Input material
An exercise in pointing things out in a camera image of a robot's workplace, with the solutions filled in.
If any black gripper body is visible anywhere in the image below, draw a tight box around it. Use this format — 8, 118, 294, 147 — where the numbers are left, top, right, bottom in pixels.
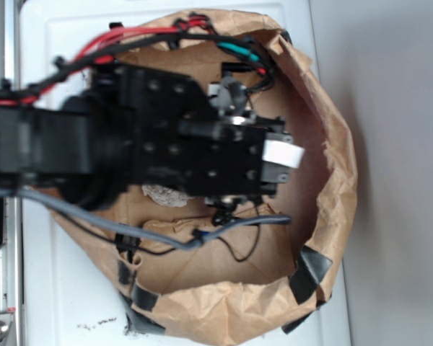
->
89, 64, 304, 203

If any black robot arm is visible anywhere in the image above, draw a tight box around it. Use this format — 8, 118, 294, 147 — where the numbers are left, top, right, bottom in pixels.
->
0, 64, 304, 210

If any crumpled white paper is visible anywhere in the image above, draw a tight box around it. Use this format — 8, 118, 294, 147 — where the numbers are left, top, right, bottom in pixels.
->
141, 185, 190, 208

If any white plastic bin lid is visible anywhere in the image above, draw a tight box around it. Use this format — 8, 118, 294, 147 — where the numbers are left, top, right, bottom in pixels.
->
19, 1, 351, 345

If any brown paper bag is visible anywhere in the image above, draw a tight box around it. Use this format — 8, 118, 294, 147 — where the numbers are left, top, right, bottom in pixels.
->
53, 9, 357, 345

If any red wire bundle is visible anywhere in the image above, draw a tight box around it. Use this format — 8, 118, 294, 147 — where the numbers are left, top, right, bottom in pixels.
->
0, 14, 217, 109

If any grey cable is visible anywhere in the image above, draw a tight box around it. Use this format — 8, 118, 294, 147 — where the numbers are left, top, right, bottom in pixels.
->
17, 189, 292, 252

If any aluminium rail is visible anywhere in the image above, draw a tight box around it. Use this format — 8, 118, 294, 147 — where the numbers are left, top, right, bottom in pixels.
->
0, 1, 25, 345

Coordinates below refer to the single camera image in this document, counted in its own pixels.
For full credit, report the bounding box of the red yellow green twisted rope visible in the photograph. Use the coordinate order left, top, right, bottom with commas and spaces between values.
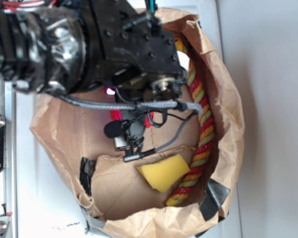
165, 37, 216, 207

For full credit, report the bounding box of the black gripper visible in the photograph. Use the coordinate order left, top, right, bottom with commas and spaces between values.
81, 0, 186, 102

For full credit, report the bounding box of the aluminium frame rail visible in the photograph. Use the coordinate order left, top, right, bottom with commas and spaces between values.
0, 80, 17, 238

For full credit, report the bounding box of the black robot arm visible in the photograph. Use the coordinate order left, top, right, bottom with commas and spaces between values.
0, 0, 186, 101

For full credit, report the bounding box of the yellow sponge block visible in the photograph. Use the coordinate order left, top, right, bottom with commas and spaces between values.
137, 154, 190, 193

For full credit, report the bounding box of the grey braided cable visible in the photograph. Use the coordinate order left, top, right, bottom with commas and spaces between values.
57, 94, 204, 162

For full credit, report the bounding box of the red and black wire bundle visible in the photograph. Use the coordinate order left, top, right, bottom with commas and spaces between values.
0, 0, 73, 9

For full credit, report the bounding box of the red paper ball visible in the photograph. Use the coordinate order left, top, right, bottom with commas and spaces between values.
110, 110, 154, 128

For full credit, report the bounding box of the brown paper bag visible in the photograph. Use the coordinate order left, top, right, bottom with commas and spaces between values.
30, 8, 245, 238

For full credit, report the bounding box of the green cable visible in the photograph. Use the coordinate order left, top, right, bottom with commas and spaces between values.
145, 0, 157, 13

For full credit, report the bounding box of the small black microphone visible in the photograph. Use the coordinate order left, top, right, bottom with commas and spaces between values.
104, 120, 145, 162

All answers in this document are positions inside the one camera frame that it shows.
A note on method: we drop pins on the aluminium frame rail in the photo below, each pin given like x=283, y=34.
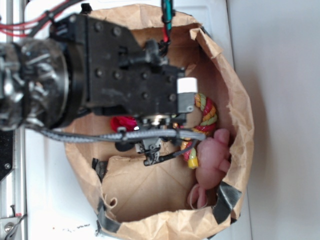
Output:
x=13, y=200

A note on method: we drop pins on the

Work to be completed
When a line in the records above holds "below", that line is to be reported.

Solution
If any black gripper body is visible anywhere in the image below, draw a tight box around it. Use this format — 8, 118, 294, 147 — where the numbers are left, top, right, bottom in pixels.
Coordinates below refer to the single camera image in this document, counted in its own pixels.
A note on method: we drop pins on the aluminium frame rail in the photo below, each pin given like x=283, y=34.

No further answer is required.